Drug relaxation and collateral sensitivity assays

H3122 cell lines resistant to tyrosine kinase inhibitors (TKI, crizotinib, alectinib, ceritinib and lorlatinib) were used for drug relaxation assays. The four TKI drug resistant cell lines were cultured in the presence or absence of the specific drug used in generating the cell line for 1, 3, 7, 14 and 21 days (Fig. 5B). To assay cell viability at each of these time points, survival was determined against the 10 drug library using CellTiter-Glo® as described above. For each collateral sensitivity assay, three technical replicates were considered.

Mathematical analysis

Experimentally, dose-response curves for each cell line to each drug were obtained at varying concentration levels. To extract meaningful comparison from these sets of curves, these were fit using non-linear optimization in R to the following mathematical model.
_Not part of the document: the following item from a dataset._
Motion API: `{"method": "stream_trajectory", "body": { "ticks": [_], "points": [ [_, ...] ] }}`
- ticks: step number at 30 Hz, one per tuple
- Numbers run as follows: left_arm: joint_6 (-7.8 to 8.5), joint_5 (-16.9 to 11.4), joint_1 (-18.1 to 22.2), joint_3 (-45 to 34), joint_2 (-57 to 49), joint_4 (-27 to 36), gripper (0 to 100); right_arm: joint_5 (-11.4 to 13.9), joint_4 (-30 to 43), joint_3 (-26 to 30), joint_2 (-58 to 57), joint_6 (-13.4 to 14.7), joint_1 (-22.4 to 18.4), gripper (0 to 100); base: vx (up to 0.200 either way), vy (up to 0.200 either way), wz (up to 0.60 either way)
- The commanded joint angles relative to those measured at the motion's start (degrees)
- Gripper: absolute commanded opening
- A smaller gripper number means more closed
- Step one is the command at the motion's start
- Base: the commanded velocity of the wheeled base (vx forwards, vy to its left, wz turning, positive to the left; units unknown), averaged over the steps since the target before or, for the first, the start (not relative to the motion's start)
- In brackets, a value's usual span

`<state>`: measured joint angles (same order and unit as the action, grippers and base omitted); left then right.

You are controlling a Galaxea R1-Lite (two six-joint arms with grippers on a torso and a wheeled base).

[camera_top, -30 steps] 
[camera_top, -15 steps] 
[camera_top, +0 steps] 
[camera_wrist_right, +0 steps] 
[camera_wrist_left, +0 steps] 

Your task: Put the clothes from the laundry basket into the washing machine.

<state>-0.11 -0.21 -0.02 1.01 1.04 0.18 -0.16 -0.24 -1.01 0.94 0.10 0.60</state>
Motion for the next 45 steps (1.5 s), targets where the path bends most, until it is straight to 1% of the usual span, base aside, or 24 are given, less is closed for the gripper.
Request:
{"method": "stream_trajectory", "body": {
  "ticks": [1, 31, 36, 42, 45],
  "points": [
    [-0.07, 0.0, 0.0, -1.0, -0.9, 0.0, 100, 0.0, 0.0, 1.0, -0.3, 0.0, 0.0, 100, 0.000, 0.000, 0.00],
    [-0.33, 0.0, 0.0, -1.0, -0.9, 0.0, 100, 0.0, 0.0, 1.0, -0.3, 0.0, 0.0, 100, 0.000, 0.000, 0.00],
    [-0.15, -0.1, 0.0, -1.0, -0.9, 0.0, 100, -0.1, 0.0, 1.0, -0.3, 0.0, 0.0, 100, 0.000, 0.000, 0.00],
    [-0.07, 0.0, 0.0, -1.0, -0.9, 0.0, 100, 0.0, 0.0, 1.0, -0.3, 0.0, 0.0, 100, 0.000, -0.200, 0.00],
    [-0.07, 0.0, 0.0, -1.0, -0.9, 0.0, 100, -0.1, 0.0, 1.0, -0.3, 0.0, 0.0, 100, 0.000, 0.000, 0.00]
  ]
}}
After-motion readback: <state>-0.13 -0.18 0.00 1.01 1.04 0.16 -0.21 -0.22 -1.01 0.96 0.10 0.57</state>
Key model parameters are EC50, which for the purposes of this experiment is defined as the concentration of the drug at which the half-maximal effect of cell kill was observed, and the hill coefficient, n. We then model the survival S(d) after the administration of a particular drug dose d as

$$S(d)=L+\frac{H-L}{1+{(\frac{d}{{\rm{EC}}50})}^{-n}},$$

where n is the Hill coefficient, H is the maximum survival proportion observed, and L is the minimal survival proportion observed. In certain cases of data fitting using this procedure, results obtained for the EC50 are reported as indeterminate. These curves represented cases in which cellular resistance was so significant that growth continued in the presence of drug, resulting in a survival function that was not of Hill-type, and could therefore not be meaningfully fit to obtain an EC50.
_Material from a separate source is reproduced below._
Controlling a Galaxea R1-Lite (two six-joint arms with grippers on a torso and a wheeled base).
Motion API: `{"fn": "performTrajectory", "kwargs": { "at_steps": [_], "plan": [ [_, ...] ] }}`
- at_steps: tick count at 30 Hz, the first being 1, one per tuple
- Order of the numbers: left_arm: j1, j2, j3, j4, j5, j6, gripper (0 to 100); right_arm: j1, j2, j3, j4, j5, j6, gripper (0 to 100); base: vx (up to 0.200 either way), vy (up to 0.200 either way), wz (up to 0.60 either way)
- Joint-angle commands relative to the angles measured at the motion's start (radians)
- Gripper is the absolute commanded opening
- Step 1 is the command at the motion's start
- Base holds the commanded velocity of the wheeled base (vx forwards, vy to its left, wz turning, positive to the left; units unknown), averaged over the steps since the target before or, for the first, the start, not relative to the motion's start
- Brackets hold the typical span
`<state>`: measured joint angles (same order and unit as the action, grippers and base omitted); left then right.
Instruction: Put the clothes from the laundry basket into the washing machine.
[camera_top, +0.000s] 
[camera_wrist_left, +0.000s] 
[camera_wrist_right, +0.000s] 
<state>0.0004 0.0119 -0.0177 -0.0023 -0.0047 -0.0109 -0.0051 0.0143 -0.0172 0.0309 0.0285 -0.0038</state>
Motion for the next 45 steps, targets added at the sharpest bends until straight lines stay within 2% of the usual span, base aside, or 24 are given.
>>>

We note that while there is no perfect measure of drug resistance or sensitivity, the EC50 was chosen in this experiment for the primary purpose of comparability with existing literature, and because of the strong degree of agreement of this model to experimental data, underscoring its utility in comparing dose-response curves. Importantly, we note that there are cases in which the EC50 may mislead as to whether a cell line is resistant or sensitive. For instance, there is the possibility that the reported EC50 for a cell line is lower than the treatment-naive case, but the value of L is much greater, meaning that a much smaller proportion of cells were actually eliminated, even at maximal drug concentrations.

Detection of cycles

Once the graph defined by the collateral sensitivity network was reconstructed, cycles were counted from this graph. This was done computationally in Python, with code as provided in the supplementary files. The algorithm relies upon a depth-first search to traverse the graph, iterating through the graph, not revisiting any nodes it has already visited in that iteration of the search. The ‘depth’ of the search is restricted to be the cycle length. The search is then iterated over the graph, and if the starting node is reached at exactly the depth of the desired cycle length, that path is saved as a cycle. We note that this method, by its definition, counts every cycle of length n, n times, so we divide by this when recording the number of unique cycles.